Monday, October 6, 2008

Rolling Stone: Make-Believe Maverick

I'll add my voice to the chorus recommending that you read the Rolling Stone article on John McCain by Tim Dickinson. I certainly can't vouch for all of it, but parts of it ring true, like this one:

We have now watched McCain run twice for president. The first time he positioned himself as a principled centrist and decried the politics of Karl Rove and the influence of the religious right, imploring voters to judge candidates "by the example we set, by the way we conduct our campaigns, by the way we personally practice politics." After he lost in 2000, he jagged hard to the left — breaking with the president over taxes, drilling, judicial appointments, even flirting with joining the Democratic Party.
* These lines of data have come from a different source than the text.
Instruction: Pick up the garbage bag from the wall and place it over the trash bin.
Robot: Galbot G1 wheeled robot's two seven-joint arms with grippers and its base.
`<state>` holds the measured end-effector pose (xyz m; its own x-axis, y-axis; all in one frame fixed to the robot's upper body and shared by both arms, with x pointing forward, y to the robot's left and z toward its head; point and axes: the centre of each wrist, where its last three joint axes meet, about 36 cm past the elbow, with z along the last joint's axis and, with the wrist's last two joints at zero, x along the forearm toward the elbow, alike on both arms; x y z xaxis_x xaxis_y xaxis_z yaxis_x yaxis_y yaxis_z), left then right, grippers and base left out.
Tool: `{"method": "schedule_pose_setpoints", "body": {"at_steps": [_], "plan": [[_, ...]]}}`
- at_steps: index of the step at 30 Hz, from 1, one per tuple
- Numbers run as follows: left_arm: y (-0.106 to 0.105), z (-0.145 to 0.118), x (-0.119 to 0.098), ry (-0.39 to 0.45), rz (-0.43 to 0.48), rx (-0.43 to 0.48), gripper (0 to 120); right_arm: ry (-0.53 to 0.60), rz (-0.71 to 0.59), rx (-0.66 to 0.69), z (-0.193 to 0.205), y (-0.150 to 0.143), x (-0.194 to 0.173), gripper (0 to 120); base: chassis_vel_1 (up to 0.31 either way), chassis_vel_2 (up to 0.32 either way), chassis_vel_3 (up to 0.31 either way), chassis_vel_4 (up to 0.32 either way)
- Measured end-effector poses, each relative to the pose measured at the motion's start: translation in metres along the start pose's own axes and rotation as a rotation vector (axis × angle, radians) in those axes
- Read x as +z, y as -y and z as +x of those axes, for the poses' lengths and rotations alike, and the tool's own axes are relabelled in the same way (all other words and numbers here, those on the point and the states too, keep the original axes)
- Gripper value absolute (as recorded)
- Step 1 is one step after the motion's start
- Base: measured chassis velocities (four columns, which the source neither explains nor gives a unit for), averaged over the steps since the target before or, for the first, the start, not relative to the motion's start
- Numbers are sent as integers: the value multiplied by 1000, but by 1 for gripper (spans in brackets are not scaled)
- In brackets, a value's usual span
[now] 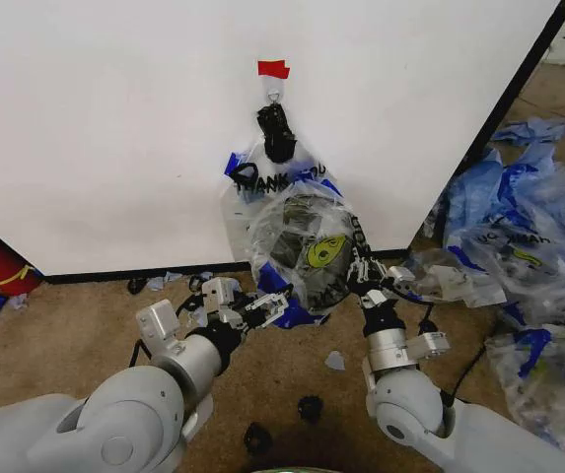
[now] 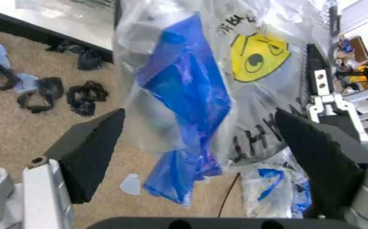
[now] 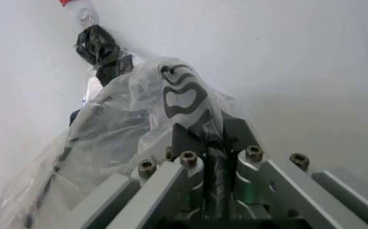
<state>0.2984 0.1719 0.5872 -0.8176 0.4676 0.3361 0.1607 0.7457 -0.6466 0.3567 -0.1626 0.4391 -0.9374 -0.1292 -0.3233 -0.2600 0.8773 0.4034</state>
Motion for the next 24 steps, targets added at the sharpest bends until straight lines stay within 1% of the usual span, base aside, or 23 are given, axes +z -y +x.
{"method": "schedule_pose_setpoints", "body": {"at_steps": [4, 5, 7, 10, 12, 13, 16, 18, 19, 20, 21, 22, 24], "plan": [[4, -1, 3, -8, 16, 18, 74, 0, 3, 2, 0, 0, 1, 1, 0, 0, 0, 0], [4, -1, 3, -8, 16, 18, 74, 0, 3, 2, 0, 0, 1, 1, 0, 0, 0, 0], [5, -2, 4, -11, 21, 24, 68, -1, 3, 3, 0, 0, 1, 1, 0, 0, 0, 0], [7, -3, 5, -16, 29, 35, 53, -3, 5, 6, 1, 1, 1, 1, 0, 0, 0, 0], [7, -3, 6, -17, 30, 36, 52, -3, 6, 6, 1, 1, 1, 1, 0, 0, 0, 0], [7, -3, 7, -19, 32, 37, 45, -3, 8, 7, 1, 1, 0, 1, 0, 0, 0, 0], [6, -4, 8, -21, 34, 33, 34, -1, 9, 8, 2, 1, 0, 1, 0, 0, 0, 0], [5, -5, 9, -21, 35, 32, 25, -1, 9, 8, 2, 1, 0, 1, 0, 0, 0, 0], [5, -5, 9, -21, 35, 32, 25, -1, 9, 8, 2, 1, 0, 1, 0, 0, 0, 0], [5, -5, 9, -22, 36, 31, 20, 0, 8, 8, 2, 1, 0, 1, 0, 0, 0, 0], [5, -5, 9, -22, 36, 31, 20, 0, 8, 8, 2, 1, 0, 1, 0, 0, 0, 0], [5, -6, 9, -22, 38, 31, 11, 1, 6, 8, 2, 0, -1, 1, 0, 0, 0, 0], [4, -6, 10, -21, 39, 28, 4, 3, 4, 8, 2, -1, -2, 1, 0, 0, 0, 0]]}}
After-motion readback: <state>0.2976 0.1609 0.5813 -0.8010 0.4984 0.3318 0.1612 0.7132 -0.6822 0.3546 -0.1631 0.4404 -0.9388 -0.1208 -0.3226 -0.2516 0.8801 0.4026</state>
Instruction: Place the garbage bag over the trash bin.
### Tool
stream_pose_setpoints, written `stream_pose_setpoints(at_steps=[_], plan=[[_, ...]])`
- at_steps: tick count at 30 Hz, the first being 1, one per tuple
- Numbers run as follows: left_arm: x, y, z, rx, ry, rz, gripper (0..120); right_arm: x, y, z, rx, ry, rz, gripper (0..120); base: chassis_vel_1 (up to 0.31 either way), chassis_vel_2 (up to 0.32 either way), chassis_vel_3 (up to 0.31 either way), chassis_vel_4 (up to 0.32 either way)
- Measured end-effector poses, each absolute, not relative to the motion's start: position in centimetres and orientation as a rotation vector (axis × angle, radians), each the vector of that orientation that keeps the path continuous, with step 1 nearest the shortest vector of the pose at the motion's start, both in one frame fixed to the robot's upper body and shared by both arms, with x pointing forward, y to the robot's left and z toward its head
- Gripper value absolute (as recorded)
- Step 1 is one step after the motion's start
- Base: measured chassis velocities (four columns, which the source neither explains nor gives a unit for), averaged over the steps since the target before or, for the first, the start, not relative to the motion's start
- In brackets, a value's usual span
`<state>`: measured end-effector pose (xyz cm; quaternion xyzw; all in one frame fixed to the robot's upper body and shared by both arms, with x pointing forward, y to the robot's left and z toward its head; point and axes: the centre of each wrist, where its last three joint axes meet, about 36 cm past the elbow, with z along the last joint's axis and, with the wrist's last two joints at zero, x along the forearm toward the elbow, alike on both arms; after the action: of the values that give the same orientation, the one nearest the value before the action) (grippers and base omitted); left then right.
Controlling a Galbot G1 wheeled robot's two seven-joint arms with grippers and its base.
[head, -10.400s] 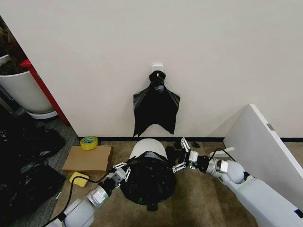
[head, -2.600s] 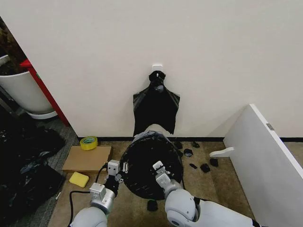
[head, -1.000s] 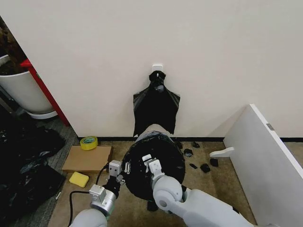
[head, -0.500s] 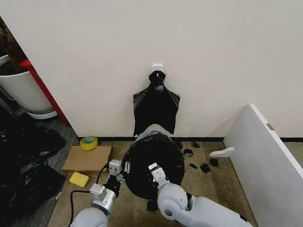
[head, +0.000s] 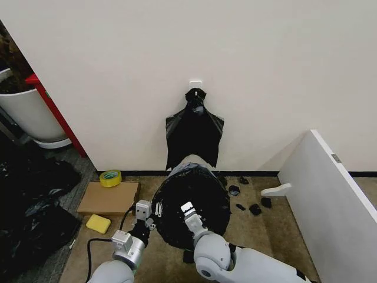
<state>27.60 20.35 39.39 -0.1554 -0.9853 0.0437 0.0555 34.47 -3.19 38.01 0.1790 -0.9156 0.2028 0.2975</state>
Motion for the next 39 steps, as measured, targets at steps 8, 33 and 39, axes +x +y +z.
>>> stream_pose_setpoints(at_steps=[8,33,39], plan=[[27.5,20.4,39.7,-0.474,-2.994,0.134,0,35.7,-3.5,37.1,0.391,-2.431,0.660,0,0.000,0.000,0.000,0.000],[32.4,20.4,41.1,-0.004,-2.560,0.551,0,31.2,-10.9,39.4,1.247,-3.296,0.046,43,0.000,0.000,0.000,0.000],[35.5,23.5,41.5,0.183,-2.458,0.735,0,29.8,-10.4,40.0,0.605,-3.373,0.159,64,0.000,0.000,0.000,0.000]])
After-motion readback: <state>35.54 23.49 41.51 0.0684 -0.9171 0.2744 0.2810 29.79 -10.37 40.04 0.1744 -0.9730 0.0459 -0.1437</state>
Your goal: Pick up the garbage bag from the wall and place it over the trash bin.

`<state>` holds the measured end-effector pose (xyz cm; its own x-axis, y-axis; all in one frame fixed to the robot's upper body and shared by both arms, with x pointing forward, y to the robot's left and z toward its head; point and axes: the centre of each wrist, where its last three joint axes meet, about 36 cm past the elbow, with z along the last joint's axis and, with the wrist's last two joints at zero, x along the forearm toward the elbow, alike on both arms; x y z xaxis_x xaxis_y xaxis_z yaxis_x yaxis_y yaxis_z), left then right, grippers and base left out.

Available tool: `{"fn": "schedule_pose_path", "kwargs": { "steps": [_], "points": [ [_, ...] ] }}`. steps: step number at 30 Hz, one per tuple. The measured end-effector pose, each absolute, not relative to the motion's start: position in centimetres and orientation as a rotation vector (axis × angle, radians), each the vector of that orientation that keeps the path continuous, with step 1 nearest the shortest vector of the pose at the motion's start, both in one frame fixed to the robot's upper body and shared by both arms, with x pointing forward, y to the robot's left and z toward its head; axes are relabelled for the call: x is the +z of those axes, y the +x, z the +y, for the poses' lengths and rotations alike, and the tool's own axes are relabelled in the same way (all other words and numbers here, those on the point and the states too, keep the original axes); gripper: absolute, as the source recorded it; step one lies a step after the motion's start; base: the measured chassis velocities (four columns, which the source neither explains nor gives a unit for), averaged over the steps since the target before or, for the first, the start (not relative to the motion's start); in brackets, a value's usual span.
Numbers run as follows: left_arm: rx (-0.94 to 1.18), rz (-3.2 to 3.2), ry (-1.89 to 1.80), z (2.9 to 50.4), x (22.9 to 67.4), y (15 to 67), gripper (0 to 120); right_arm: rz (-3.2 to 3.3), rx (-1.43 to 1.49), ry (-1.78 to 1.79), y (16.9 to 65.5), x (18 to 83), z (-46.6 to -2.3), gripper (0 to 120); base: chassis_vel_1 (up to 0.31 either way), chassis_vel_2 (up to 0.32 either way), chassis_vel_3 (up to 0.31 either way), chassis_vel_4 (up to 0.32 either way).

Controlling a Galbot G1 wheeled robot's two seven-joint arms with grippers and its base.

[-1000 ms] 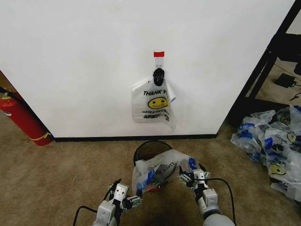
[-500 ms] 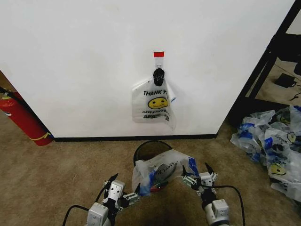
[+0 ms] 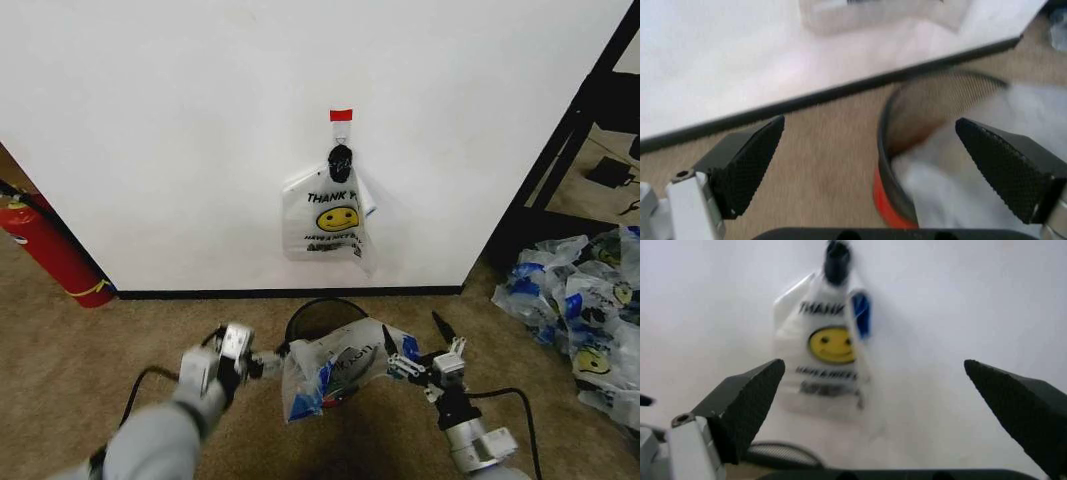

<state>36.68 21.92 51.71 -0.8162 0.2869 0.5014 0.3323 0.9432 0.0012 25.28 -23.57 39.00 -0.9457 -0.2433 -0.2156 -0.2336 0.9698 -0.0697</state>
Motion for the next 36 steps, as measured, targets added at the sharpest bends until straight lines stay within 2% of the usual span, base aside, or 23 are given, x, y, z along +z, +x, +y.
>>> {"fn": "schedule_pose_path", "kwargs": {
  "steps": [6,16,26,36],
  "points": [
    [-0.136,-2.542,-0.517,21.7,51.6,43.1,100,2.84,-0.067,-0.26,25.0,40.3,-24.8,100,0.0,0.0,0.0,0.0],
    [-0.208,-2.364,-0.703,19.6,50.2,49.5,100,2.806,-0.051,-0.173,22.3,42.2,-26.1,100,0.0,0.0,0.0,0.0],
    [-0.185,-2.205,-0.897,18.8,46.9,53.9,100,2.805,-0.066,-0.146,21.8,42.7,-26.8,100,0.0,0.0,0.0,0.0],
    [-0.249,-2.208,-0.861,19.8,44.0,56.8,99,2.809,-0.035,-0.144,22.0,43.7,-26.9,100,0.0,0.0,0.0,0.0]
  ]
}}
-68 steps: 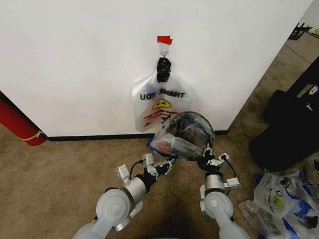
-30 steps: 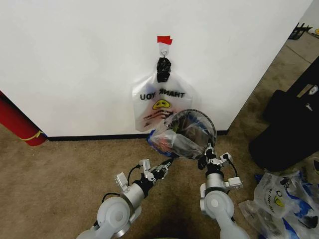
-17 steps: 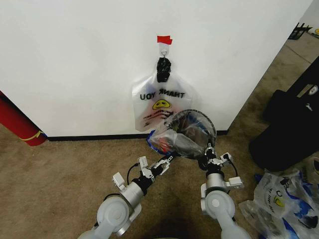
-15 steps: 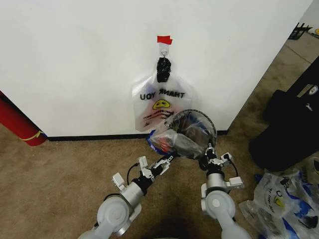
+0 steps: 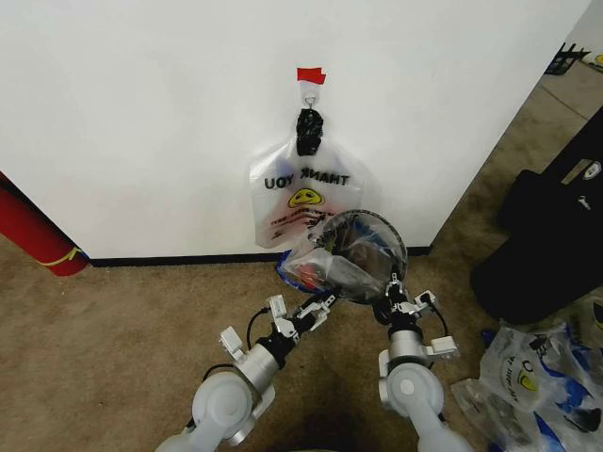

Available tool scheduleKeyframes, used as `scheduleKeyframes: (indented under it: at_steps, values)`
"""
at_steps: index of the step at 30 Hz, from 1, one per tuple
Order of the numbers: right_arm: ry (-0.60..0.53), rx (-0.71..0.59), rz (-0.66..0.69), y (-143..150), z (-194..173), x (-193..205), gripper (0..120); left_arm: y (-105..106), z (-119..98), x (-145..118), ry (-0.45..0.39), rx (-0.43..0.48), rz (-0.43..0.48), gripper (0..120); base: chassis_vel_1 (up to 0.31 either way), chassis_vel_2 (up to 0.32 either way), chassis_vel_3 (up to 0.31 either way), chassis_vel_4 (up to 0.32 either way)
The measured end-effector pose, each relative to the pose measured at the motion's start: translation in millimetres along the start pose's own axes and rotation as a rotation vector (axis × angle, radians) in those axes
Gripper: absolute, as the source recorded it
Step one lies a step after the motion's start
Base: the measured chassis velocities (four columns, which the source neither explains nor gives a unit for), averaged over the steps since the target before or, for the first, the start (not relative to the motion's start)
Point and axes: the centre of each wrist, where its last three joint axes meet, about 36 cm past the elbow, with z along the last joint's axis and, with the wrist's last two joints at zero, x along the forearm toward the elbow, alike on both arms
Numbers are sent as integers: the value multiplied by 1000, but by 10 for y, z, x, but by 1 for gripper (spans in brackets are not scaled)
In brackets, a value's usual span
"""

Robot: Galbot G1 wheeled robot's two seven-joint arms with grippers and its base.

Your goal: Pick up the garbage bag from the wall and place it over the trash bin.

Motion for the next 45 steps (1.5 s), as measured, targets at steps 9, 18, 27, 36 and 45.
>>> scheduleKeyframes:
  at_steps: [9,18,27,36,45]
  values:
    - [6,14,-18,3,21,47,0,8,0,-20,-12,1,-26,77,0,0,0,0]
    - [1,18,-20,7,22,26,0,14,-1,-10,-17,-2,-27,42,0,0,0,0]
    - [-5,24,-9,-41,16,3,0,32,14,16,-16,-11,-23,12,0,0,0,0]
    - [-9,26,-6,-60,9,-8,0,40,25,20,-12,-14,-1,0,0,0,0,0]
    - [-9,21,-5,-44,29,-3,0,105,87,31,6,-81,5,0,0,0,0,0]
In his current campaign, however, McCain has become the kind of politician he ran against in 2000. He has embraced those he once denounced as "agents of intolerance," promised more drilling and deeper tax cuts, even compromised his vaunted opposition to torture. Intent on winning the presidency at all costs, he has reassembled the very team that so viciously smeared him and his family eight years ago, selecting as his running mate a born-again moose hunter whose only qualification for office is her ability to electrify Rove's base. And he has engaged in a "practice of politics" so deceptive that even Rove himself has denounced it, saying that the outright lies in McCain's campaign ads go "too far" and fail the "truth test."

Make-Believe Maverick

I've certainly been puzzled by this change. That's mostly because I figured there had to be at least some truth to the notion that McCain was the person he seemed to be in 2000. Dickinson's hypothesis, which is that McCain was always the self-centered bastard we are watching now, at least fits the facts.

So read, consider, and, as always, take it with a grain of salt until the people quoted confirm they said what they were quoted as saying.